- [EXERCISE BRIEF]: Report, from the records below, every line where the word "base" appears.

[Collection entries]

------------------------------

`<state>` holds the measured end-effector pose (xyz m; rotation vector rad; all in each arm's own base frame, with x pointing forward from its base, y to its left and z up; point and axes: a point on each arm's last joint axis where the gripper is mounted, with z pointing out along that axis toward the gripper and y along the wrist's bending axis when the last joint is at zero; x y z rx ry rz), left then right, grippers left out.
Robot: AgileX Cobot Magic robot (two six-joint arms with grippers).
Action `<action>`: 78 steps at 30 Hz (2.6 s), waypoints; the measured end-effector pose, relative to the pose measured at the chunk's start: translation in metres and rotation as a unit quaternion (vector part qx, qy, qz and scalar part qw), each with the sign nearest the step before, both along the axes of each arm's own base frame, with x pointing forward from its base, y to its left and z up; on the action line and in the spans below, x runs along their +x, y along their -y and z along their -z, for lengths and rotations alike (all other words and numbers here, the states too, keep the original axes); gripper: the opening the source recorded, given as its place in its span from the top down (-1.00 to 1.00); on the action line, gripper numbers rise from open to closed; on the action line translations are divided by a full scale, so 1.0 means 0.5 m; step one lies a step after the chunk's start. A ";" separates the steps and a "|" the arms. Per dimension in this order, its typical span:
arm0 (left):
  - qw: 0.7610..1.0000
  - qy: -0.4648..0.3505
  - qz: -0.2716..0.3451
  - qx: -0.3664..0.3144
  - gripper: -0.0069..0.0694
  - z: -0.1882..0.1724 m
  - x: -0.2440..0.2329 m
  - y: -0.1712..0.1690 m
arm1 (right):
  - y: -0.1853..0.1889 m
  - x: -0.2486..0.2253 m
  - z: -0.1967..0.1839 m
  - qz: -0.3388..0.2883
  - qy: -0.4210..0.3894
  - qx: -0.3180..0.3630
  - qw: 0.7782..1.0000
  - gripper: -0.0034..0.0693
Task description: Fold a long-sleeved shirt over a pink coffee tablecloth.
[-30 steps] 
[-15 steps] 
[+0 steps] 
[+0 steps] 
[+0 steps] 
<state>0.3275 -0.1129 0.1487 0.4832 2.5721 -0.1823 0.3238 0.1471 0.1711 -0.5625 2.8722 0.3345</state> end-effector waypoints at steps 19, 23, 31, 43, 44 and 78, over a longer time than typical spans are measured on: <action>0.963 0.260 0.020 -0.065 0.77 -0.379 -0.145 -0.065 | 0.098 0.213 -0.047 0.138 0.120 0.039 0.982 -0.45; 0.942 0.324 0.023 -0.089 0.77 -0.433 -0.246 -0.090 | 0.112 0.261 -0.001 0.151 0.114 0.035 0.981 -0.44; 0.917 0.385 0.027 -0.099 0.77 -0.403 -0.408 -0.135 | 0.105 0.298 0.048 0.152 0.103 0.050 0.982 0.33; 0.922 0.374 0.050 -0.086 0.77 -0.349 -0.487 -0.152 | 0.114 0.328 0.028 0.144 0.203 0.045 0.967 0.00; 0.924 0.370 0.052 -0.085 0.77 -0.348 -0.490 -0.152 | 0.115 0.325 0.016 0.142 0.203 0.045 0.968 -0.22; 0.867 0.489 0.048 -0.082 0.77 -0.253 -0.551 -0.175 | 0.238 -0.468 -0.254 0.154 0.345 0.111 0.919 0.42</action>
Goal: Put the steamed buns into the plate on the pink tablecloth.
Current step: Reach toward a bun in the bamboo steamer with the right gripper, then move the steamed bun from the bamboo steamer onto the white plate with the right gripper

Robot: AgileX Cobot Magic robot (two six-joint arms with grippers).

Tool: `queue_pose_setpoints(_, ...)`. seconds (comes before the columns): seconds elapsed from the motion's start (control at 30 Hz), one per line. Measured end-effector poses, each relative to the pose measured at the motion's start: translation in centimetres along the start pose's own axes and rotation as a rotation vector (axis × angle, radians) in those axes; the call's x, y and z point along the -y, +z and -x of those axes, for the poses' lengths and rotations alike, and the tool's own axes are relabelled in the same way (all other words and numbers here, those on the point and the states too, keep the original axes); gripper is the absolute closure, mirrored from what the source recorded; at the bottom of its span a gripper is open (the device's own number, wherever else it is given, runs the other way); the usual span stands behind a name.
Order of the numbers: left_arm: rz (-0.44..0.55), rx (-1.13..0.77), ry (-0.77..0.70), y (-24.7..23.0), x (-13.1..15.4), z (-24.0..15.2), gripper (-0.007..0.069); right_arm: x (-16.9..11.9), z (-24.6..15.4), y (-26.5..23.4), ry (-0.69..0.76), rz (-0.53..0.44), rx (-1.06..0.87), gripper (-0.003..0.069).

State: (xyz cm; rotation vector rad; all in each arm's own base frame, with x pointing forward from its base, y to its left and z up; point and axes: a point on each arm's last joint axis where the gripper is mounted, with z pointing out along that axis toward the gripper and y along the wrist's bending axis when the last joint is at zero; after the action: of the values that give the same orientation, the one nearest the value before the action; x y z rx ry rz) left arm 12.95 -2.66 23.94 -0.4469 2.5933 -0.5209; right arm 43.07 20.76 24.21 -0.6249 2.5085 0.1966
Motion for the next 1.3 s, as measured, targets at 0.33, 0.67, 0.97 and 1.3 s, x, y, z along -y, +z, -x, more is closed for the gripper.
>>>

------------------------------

- [TASK SOLUTION]:
`<state>` holds the measured end-effector pose (xyz m; rotation vector rad; all in each arm's own base frame, with x pointing forward from its base, y to its left and z up; point and axes: a point on each arm's last joint axis where the gripper is mounted, with z pointing out along that axis toward the gripper and y along the wrist's bending axis when the last joint is at zero; x y z rx ry rz), left then right, grippers left out.
Action `<action>`: 78 steps at 30 Hz (2.6 s), waypoints; the measured end-effector pose, relative to the pose measured at the chunk's start: translation in metres and rotation as a unit quaternion (vector part qx, qy, qz and scalar part qw), each with the sign nearest the step before, both along the axes of each arm's own base frame, with x pointing forward from its base, y to its left and z up; on the action line and in the spans below, x runs along their +x, y along their -y and z along their -z, for lengths and rotations alike (all other words and numbers here, the states too, keep the original axes); gripper: the opening the source recorded, given as its place in its span from the top down (-1.00 to 1.00); on the action line, gripper numbers rise from open to closed; on the action line translations are divided by a full scale, so 1.0 means 0.5 m; step one lies a step after the chunk's start. A ";" separates the steps and a "|" the arms. Per dimension in this order, its typical span:
State: (xyz cm; rotation vector rad; all in each arm's own base frame, with x pointing forward from its base, y to its left and z up; point and axes: a point on each arm's last joint axis where the gripper is mounted, with z pointing out along that axis toward the gripper and y along the wrist's bending axis when the last joint is at zero; after the action: of the values that give the same orientation, the one nearest the value before the action; x y z rx ry rz) left arm 12.95 -2.66 23.94 -0.4469 2.5933 -0.5209; right arm 43.07 20.76 24.21 -0.6249 2.5085 0.1966

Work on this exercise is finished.